Task brief:
Go through the entries below. Copy out every line that contains "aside".

Input material:

▽

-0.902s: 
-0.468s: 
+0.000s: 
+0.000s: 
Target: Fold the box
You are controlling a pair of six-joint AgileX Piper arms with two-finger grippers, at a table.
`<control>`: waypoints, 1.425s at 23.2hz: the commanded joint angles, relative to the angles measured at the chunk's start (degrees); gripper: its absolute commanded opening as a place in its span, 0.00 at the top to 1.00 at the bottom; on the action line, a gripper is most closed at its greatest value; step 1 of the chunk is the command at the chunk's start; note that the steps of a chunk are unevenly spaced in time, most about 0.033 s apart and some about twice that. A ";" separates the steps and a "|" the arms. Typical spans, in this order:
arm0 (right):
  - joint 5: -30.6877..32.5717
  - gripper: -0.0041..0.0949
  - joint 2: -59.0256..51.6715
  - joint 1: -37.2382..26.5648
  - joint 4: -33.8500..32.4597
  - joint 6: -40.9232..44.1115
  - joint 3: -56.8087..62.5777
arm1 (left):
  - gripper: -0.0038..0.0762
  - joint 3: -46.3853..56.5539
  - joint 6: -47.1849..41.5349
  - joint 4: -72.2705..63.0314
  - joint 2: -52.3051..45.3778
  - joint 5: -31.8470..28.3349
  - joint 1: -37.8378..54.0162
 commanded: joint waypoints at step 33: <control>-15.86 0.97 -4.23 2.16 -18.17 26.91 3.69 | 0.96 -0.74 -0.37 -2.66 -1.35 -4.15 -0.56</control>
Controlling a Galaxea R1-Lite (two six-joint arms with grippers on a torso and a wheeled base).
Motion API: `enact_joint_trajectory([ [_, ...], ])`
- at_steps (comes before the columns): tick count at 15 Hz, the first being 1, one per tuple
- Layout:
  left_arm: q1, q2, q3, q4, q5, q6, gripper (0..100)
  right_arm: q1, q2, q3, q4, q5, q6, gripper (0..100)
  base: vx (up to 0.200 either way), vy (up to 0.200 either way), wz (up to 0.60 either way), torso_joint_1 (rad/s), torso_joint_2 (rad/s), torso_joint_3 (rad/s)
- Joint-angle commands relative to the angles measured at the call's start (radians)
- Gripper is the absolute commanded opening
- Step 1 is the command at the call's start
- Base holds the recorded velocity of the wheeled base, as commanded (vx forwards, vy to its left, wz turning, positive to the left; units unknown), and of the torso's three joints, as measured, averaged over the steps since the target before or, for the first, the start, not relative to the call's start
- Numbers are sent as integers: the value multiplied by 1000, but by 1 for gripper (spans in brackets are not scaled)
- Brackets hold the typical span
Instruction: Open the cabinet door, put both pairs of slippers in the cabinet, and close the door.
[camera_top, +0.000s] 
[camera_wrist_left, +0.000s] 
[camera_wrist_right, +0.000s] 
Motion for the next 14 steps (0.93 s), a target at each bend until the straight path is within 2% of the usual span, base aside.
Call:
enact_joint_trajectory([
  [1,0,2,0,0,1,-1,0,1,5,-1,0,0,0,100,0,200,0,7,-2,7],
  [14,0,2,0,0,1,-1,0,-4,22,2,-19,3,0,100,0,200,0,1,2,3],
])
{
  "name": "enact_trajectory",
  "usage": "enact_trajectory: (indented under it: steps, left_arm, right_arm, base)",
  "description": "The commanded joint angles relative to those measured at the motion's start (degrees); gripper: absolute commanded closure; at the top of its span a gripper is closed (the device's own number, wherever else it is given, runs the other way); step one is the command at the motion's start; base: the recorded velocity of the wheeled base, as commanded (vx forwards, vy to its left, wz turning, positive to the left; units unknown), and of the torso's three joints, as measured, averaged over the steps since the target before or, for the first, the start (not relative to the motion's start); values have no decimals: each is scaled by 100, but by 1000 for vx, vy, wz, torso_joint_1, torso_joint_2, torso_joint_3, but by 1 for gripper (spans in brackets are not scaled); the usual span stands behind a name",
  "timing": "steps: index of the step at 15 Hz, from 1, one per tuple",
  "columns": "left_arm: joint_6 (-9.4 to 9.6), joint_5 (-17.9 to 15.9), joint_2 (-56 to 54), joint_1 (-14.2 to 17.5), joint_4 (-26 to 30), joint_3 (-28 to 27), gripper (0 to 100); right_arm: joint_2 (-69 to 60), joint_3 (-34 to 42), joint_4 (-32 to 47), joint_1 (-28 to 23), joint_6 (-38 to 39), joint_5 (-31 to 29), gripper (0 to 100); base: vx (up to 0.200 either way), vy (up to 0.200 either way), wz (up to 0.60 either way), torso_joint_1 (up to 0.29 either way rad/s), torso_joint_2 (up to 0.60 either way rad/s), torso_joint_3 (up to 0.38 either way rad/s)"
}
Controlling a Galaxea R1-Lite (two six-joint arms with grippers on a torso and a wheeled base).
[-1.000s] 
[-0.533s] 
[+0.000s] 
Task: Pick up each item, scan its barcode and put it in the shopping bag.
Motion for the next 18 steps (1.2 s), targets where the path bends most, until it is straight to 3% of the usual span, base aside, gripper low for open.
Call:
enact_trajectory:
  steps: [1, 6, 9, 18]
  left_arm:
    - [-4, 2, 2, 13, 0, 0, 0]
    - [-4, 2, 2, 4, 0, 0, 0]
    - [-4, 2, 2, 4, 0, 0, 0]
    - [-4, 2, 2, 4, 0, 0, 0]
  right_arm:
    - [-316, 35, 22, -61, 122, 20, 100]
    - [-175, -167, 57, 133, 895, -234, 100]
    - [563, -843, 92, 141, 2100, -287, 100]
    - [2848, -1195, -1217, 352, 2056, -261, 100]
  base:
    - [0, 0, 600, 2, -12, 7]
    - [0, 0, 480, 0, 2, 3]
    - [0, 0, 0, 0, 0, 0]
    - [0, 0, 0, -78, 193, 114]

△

Solved exercise:
Motion for the next 14 steps (0.93 s), a target at each bend until the straight path is within 2% of the usual span, base aside.
Motion for the next 18 steps (1.2 s), targets where the path bends most, until it is straight to 3% of the usual span, base aside, gripper low for open.

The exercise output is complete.